Signals solution development team

How to transfer knowledge within your development team and cross-teams

When you pay your developers, you also pay for the knowledge they invest in your company. You’d be surprised how much money you lose when they leave and their expertise is gone.

Find out how to avoid such situations, build a robust knowledge transfer culture, and keep your product documentation comprehensive and clear. Discover the main challenges in transferring knowledge and how to overcome them.

What is knowledge transfer?

Knowledge transfer is a vital process in software development. It involves deliberately sharing skills, information, and insights between teams or companies. This seamless exchange includes assets, tools, documentation, and project-related details, ensuring the continuity of projects.

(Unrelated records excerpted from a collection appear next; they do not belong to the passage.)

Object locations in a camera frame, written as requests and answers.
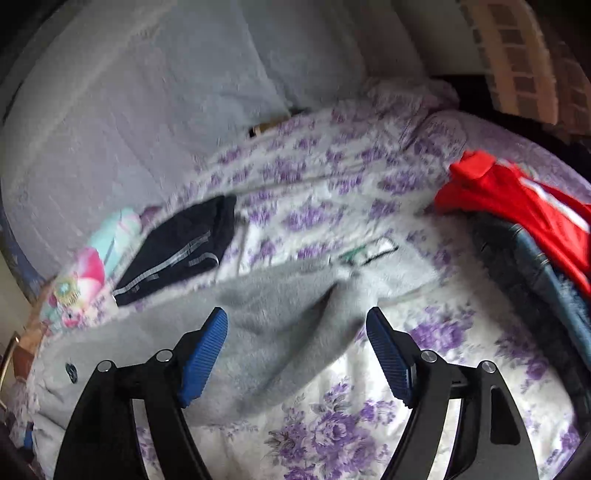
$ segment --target blue gripper pad
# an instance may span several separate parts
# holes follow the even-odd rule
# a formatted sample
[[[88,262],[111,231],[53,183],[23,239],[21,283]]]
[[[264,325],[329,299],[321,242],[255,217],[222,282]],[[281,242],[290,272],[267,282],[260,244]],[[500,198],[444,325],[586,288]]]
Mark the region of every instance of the blue gripper pad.
[[[395,336],[396,334],[408,336],[408,339],[403,338],[403,340],[406,342],[410,340],[413,345],[414,341],[407,333],[395,332],[382,311],[377,307],[368,312],[365,329],[394,397],[402,400],[408,408],[413,408],[415,403],[414,390],[416,390],[413,388],[415,387],[413,383],[416,374],[413,375],[413,373],[416,370],[413,372],[412,369],[415,369],[414,362],[412,358],[401,352],[395,341]],[[409,365],[405,360],[405,356],[407,360],[413,362],[412,365]]]
[[[203,392],[213,364],[228,335],[226,312],[216,307],[201,328],[201,333],[195,350],[183,367],[183,380],[178,392],[178,400],[182,408],[187,408]]]

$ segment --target red garment
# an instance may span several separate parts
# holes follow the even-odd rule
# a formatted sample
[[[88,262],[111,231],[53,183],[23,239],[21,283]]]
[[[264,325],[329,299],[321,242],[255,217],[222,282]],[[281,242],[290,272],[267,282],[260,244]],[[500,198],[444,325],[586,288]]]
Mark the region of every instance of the red garment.
[[[449,167],[435,196],[438,212],[484,211],[523,226],[540,249],[591,298],[587,276],[591,206],[532,180],[516,165],[477,151]]]

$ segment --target jeans
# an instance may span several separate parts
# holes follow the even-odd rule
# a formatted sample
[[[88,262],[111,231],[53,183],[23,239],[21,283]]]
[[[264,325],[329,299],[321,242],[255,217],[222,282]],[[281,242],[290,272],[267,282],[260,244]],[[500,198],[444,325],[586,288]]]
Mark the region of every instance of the jeans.
[[[488,213],[472,216],[472,238],[571,396],[582,433],[591,431],[591,320],[577,288],[553,268],[531,235]]]

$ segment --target gray garment
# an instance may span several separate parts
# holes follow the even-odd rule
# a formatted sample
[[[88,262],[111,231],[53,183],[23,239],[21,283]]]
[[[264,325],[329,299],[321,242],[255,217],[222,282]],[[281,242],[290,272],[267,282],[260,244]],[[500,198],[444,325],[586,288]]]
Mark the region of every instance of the gray garment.
[[[433,268],[403,245],[363,267],[327,259],[290,262],[58,339],[36,360],[34,435],[41,465],[53,471],[64,428],[101,360],[119,367],[143,363],[200,328],[215,306],[228,314],[228,337],[203,396],[184,410],[190,427],[228,424],[284,401],[344,353],[379,300],[435,279]],[[76,367],[77,384],[66,363]],[[137,411],[136,421],[147,425]]]

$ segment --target floral bed sheet
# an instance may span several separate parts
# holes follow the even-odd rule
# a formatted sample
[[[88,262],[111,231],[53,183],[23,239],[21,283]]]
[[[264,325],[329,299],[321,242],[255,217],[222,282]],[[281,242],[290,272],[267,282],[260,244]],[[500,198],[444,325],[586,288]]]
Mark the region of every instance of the floral bed sheet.
[[[357,100],[294,117],[223,150],[192,172],[162,209],[144,217],[147,225],[157,225],[189,204],[236,193],[238,227],[219,269],[127,310],[114,311],[105,294],[80,327],[100,326],[130,309],[146,309],[253,269],[339,255],[391,234],[414,245],[439,281],[383,306],[386,317],[449,362],[495,361],[524,418],[540,476],[552,478],[580,441],[570,399],[476,259],[465,219],[438,216],[431,203],[449,164],[465,149],[513,160],[585,202],[591,201],[591,187],[537,145],[453,110],[455,102],[443,83],[374,83]],[[24,396],[16,406],[21,423],[35,410],[35,392]],[[282,405],[191,432],[214,479],[379,478],[409,413],[393,398],[362,330],[345,355]],[[459,403],[451,402],[433,479],[447,468],[458,413]],[[138,435],[150,476],[162,478],[150,433],[140,429]]]

Without adequate knowledge transfer, developers may struggle to contribute to the code, leading to missed deadlines and compromised quality. The process employs mentoring, training, coaching, and communication channels to facilitate a smooth knowledge transition. Any disruption in this flow weakens product quality, financially impacting both companies and their clients. 

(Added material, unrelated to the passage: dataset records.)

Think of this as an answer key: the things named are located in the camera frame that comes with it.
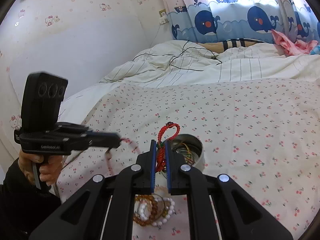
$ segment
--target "hand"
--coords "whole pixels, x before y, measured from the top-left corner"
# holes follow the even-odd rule
[[[42,163],[44,161],[43,155],[27,154],[22,150],[19,152],[18,165],[23,172],[26,179],[35,185],[35,176],[32,170],[32,162]],[[52,155],[48,158],[48,163],[40,166],[40,180],[45,181],[48,186],[54,184],[62,169],[62,156]]]

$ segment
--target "person's arm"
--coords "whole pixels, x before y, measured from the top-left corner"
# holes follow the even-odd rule
[[[56,182],[61,171],[61,156],[51,156],[40,168],[40,179],[47,184]],[[28,235],[58,206],[60,199],[51,193],[41,193],[34,186],[32,161],[41,163],[43,156],[20,152],[9,168],[0,191],[0,212],[17,229]]]

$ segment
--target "black handheld device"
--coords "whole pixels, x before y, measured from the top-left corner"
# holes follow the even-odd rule
[[[21,106],[22,124],[14,130],[14,140],[23,152],[44,155],[70,155],[72,150],[86,150],[90,146],[118,148],[121,139],[116,133],[98,133],[88,127],[57,122],[68,80],[46,73],[29,74]],[[39,178],[43,163],[32,163],[36,187],[47,191],[50,187]]]

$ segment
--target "cherry print fabric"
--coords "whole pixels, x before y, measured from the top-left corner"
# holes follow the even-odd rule
[[[124,83],[83,124],[116,131],[145,152],[165,123],[178,123],[180,133],[202,141],[205,174],[228,174],[298,239],[320,207],[319,92],[318,81],[281,78],[164,88]],[[174,132],[168,129],[164,138]],[[93,175],[111,176],[136,161],[126,144],[105,151],[89,148],[66,160],[57,182],[63,202]],[[166,196],[159,174],[156,184]],[[176,214],[167,224],[134,224],[132,239],[189,239],[186,198],[174,200]]]

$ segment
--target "red string bracelet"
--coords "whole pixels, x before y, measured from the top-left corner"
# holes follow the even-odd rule
[[[173,122],[168,122],[164,127],[162,127],[158,133],[158,148],[159,148],[159,154],[157,157],[157,166],[156,166],[156,172],[162,171],[165,167],[165,160],[164,160],[164,155],[165,155],[165,146],[162,143],[161,139],[162,136],[164,134],[164,132],[172,127],[176,127],[176,133],[171,136],[168,140],[171,141],[173,140],[180,132],[180,125],[178,125],[177,123],[173,123]]]

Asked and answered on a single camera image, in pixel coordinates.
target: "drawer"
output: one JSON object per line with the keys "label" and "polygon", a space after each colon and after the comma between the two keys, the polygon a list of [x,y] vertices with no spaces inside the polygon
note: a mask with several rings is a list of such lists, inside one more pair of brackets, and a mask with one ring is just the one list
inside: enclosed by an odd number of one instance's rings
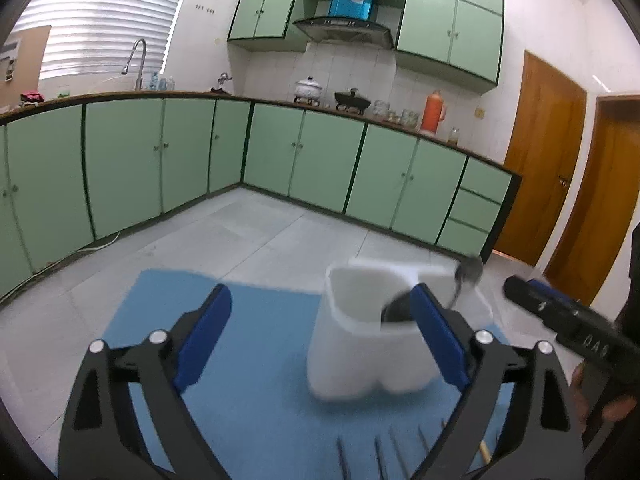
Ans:
{"label": "drawer", "polygon": [[469,157],[460,187],[502,203],[510,183],[509,173]]}
{"label": "drawer", "polygon": [[497,203],[460,189],[449,217],[489,232],[499,212]]}
{"label": "drawer", "polygon": [[437,245],[467,256],[479,256],[488,234],[448,219]]}

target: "window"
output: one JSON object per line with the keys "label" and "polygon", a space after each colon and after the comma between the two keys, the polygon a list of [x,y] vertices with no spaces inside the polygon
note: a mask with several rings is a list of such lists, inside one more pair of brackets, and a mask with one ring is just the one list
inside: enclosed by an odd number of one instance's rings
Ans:
{"label": "window", "polygon": [[[51,25],[40,78],[120,72],[138,38],[160,71],[181,0],[31,0],[14,27]],[[140,48],[136,58],[140,58]]]}

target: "sink faucet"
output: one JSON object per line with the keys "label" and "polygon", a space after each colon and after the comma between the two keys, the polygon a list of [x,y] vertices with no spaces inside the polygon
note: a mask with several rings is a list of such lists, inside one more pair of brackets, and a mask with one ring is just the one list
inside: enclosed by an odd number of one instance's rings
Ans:
{"label": "sink faucet", "polygon": [[136,92],[142,88],[142,69],[145,66],[145,57],[146,57],[146,41],[145,38],[140,38],[133,44],[133,48],[131,49],[131,55],[127,60],[127,64],[122,69],[122,75],[127,75],[129,73],[129,63],[131,63],[131,58],[136,53],[136,49],[138,45],[142,43],[142,58],[140,59],[140,68],[138,69],[138,79],[136,79]]}

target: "pot lid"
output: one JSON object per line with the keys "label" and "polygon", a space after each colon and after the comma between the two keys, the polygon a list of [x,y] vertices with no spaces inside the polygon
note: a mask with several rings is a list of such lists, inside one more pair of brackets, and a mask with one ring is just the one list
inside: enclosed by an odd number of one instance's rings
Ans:
{"label": "pot lid", "polygon": [[322,89],[322,85],[320,83],[314,81],[314,79],[311,76],[309,76],[306,79],[301,79],[300,81],[298,81],[296,83],[296,85],[312,86],[313,88]]}

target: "tiled floor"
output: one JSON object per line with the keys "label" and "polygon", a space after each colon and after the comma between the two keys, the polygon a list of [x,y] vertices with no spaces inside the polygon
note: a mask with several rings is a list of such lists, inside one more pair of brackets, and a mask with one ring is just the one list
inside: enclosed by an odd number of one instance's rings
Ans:
{"label": "tiled floor", "polygon": [[[62,413],[88,343],[100,336],[141,270],[188,269],[230,282],[321,292],[327,266],[352,256],[455,261],[246,189],[205,200],[49,276],[0,311],[0,396],[25,438],[55,464]],[[479,285],[514,344],[551,338],[505,302],[507,276],[532,269],[497,255]],[[569,373],[578,359],[559,349]]]}

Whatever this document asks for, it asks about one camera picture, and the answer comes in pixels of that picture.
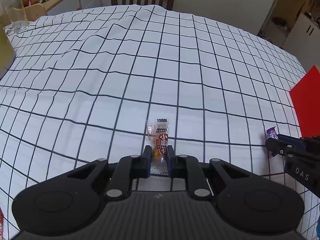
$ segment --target red panel
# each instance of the red panel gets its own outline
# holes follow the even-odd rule
[[[303,137],[320,135],[320,71],[313,66],[290,91]]]

There are two types of knowledge to be transferred: tacit and explicit. I’ll explain what either of them entails in a few moments. But first, let’s find out why bother with knowledge transfer at all.

When knowledge transfer can occur

- A big piece of functionality is being developed, and each developer builds a part of their own. 

- The same, but the work is distributed among several teams, not just developers. Things get more complex when the teams are of different parties, e.g., your company and an outsourced team or another company post-acquisition.

- Your team member quits, and there is a need to ensure the unique knowledge they possess about the company processes, products, etc., remains when they are gone.

- A developer with unique knowledge gets sick or goes vacationing, and another temporarily takes their place.

Case (1)

Why your teams need to pass down knowledge

Software development relies heavily on knowledge creation and sharing among the team and external stakeholders.

  • A well-structured knowledge transfer process is essential to prevent inefficiencies and potential project halts. 
  • Implementing a knowledge-transfer plan has numerous benefits, including effective dissemination of project knowledge, improved onboarding experiences, consolidation of distributed employee knowledge, and retention of expertise.
  • Such a plan helps your team avoid the need to reconstruct knowledge from scratch. 
  • A robust knowledge base allows teams to leverage accumulated insights and best practices. Knowledge sharing between teams mitigates the risk of missed deadlines, fosters collaboration, and promotes continuous improvement. 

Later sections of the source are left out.